EXERCISE REQUIREMENTS »
With pictures left out, write out exactly every line from the start of the data through the one that contains "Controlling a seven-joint".

DATA SECTION »
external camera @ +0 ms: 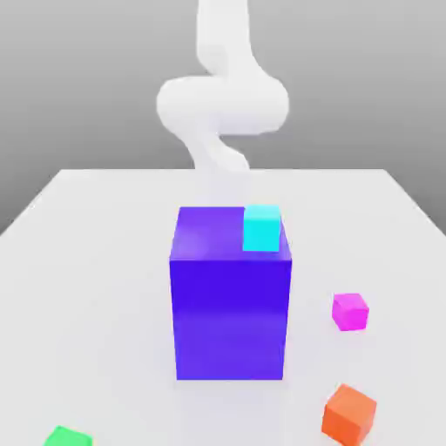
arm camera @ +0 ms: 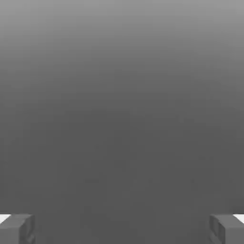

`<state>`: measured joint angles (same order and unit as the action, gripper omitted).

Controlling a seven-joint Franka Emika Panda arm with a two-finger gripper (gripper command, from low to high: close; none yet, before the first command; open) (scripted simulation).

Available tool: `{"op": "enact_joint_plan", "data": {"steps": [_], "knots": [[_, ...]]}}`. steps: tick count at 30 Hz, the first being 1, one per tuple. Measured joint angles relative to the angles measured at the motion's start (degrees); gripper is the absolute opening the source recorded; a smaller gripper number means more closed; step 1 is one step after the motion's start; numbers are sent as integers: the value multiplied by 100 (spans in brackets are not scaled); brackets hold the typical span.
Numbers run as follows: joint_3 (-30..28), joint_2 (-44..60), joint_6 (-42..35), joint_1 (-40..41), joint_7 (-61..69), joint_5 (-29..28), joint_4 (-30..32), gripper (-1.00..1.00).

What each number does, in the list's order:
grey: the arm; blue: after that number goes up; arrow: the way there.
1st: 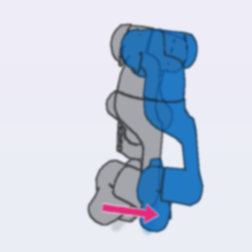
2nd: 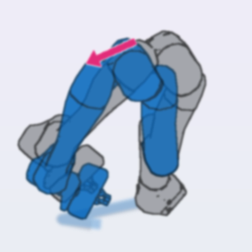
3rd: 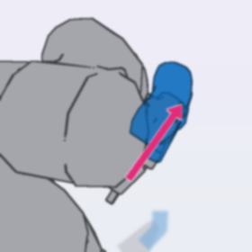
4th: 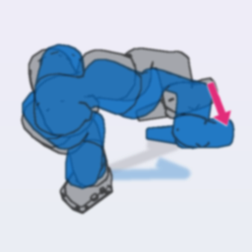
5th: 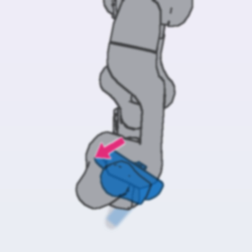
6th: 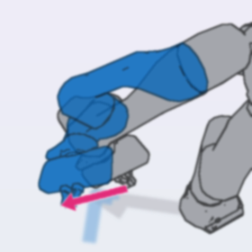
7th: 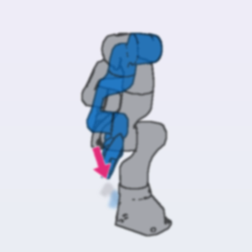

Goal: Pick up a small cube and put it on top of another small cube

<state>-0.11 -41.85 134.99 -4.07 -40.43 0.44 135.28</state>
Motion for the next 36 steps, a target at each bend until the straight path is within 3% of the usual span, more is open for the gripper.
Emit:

TASK OUTPUT »
external camera @ +0 ms: 
arm camera @ +0 ms: 

`<state>`: measured joint angles (same order and unit as the action, gripper omitted).

Controlling a seven-joint Franka Emika Panda arm with a two-finger gripper (gripper command, from low to high: close; none yet, before the first command; open) (scripted simulation).

What the exercise asked for is now done.